▶ **EXERCISE**: From the entries below, count the lines with "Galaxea". Write only the count.

Dataset entries:
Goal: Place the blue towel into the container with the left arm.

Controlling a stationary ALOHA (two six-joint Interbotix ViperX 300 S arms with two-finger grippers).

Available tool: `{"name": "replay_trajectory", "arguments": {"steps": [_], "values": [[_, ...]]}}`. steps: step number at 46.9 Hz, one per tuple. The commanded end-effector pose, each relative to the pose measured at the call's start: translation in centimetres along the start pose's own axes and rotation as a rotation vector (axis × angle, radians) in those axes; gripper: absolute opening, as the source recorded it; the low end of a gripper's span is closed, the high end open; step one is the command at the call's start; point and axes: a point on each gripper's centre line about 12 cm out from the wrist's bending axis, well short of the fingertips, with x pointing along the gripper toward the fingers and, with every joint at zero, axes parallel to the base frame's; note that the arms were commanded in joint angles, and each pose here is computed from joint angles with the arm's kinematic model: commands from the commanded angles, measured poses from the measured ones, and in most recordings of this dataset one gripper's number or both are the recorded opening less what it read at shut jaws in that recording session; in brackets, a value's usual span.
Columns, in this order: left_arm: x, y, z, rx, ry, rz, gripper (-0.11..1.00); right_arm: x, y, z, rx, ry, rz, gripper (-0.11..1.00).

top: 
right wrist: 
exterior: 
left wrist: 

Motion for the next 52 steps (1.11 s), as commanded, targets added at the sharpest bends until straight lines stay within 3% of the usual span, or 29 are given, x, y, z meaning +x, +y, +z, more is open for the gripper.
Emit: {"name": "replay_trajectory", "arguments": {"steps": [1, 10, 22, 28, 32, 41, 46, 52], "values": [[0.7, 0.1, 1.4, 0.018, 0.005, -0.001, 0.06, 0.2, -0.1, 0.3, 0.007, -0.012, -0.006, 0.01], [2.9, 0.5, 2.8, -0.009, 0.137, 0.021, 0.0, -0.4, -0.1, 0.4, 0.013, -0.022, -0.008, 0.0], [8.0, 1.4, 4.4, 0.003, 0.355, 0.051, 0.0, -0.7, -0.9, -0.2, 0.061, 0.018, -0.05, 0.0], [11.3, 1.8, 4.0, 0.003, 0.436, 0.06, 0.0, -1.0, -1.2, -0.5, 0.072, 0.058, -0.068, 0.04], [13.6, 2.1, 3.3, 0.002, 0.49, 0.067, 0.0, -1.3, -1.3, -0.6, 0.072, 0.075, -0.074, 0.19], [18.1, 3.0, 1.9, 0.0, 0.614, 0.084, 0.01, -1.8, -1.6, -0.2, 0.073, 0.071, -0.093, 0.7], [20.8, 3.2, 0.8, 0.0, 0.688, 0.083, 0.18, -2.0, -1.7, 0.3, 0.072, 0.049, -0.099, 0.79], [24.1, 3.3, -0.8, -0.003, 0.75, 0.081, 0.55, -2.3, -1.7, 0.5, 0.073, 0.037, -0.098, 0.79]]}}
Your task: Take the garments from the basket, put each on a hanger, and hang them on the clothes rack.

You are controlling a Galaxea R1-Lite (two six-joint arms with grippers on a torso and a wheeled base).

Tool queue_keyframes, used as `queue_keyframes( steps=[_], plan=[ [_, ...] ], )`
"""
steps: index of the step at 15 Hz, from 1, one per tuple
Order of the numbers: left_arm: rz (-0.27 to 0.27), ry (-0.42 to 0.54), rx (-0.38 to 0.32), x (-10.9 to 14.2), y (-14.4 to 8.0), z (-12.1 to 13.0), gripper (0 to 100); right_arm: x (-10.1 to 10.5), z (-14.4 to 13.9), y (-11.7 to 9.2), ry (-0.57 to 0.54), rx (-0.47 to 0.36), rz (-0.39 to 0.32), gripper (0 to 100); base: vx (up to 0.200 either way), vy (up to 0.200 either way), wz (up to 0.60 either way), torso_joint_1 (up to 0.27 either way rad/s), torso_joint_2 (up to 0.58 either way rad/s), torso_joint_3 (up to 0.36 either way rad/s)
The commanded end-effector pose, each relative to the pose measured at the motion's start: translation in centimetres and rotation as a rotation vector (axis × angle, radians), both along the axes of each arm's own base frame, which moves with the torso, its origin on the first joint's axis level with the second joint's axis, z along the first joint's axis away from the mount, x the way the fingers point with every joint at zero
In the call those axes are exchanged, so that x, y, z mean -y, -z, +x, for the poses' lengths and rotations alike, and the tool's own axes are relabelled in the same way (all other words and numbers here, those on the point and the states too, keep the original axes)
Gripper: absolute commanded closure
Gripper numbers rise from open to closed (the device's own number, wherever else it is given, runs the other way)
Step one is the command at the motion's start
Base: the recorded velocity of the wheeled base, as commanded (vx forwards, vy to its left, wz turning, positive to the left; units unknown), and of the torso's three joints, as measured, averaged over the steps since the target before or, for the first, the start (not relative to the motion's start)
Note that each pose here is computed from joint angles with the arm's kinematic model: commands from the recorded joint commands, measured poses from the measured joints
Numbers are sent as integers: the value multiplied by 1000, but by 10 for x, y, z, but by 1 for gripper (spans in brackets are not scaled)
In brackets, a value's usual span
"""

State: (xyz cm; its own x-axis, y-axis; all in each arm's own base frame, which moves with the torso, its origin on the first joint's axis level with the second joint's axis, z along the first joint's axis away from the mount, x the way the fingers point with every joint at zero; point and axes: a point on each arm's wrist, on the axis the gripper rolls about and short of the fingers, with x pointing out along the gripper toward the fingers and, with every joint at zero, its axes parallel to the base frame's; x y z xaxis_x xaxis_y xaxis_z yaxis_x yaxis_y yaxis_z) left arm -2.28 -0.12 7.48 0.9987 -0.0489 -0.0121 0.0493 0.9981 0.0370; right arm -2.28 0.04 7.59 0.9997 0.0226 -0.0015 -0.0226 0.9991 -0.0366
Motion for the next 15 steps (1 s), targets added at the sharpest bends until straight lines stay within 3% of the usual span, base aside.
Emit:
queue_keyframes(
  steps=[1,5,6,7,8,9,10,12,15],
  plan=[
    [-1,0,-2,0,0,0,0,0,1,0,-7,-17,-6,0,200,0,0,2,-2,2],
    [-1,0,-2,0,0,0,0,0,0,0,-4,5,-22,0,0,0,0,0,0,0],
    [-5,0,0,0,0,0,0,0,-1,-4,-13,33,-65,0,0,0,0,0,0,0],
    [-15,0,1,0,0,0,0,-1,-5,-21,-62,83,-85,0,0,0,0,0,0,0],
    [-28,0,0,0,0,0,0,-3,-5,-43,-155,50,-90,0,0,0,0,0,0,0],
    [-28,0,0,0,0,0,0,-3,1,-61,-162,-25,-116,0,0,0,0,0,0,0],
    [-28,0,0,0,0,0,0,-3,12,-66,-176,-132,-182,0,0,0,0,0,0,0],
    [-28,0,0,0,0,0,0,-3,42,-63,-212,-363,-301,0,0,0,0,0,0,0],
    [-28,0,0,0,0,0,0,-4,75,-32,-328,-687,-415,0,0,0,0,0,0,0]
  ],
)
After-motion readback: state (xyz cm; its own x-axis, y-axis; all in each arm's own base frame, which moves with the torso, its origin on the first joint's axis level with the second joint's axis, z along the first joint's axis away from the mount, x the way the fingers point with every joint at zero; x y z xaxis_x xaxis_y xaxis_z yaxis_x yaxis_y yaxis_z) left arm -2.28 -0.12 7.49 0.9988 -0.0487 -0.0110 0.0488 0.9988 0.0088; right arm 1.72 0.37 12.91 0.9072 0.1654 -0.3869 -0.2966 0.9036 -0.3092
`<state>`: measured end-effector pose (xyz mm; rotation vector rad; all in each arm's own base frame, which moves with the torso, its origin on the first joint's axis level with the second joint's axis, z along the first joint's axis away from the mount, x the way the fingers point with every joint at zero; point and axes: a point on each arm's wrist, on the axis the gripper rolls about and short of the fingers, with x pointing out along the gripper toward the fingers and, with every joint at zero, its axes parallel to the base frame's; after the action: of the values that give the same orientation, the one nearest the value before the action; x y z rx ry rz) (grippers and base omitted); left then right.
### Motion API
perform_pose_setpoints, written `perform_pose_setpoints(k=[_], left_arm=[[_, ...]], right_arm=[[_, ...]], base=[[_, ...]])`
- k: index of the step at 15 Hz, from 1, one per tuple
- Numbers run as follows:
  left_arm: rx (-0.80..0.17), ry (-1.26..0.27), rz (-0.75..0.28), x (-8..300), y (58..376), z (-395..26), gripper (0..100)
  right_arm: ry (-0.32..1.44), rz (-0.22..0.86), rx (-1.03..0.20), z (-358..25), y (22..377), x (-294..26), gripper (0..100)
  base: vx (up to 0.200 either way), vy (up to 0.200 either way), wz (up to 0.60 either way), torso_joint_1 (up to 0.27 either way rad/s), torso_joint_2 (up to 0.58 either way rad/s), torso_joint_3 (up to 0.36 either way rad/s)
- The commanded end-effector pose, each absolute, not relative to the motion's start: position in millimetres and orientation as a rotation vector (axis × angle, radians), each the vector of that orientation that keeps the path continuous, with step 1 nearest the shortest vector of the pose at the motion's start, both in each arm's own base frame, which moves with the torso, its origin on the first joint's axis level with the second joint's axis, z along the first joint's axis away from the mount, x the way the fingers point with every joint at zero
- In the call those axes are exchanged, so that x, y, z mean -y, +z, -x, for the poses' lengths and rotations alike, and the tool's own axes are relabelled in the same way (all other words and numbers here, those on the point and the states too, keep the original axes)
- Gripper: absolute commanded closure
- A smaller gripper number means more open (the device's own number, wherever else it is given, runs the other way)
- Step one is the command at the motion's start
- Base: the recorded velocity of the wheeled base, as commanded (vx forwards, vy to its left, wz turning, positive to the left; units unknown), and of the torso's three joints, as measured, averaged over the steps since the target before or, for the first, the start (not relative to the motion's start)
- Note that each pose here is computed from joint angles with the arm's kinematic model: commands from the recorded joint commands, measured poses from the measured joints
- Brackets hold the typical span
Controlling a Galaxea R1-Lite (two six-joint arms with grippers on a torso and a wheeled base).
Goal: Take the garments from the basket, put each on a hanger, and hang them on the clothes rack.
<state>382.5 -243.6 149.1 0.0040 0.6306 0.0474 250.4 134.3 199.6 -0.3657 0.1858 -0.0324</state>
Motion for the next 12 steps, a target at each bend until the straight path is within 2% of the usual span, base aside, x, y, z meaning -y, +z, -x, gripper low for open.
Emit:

▶ **REPLY TO THE TASK**: 2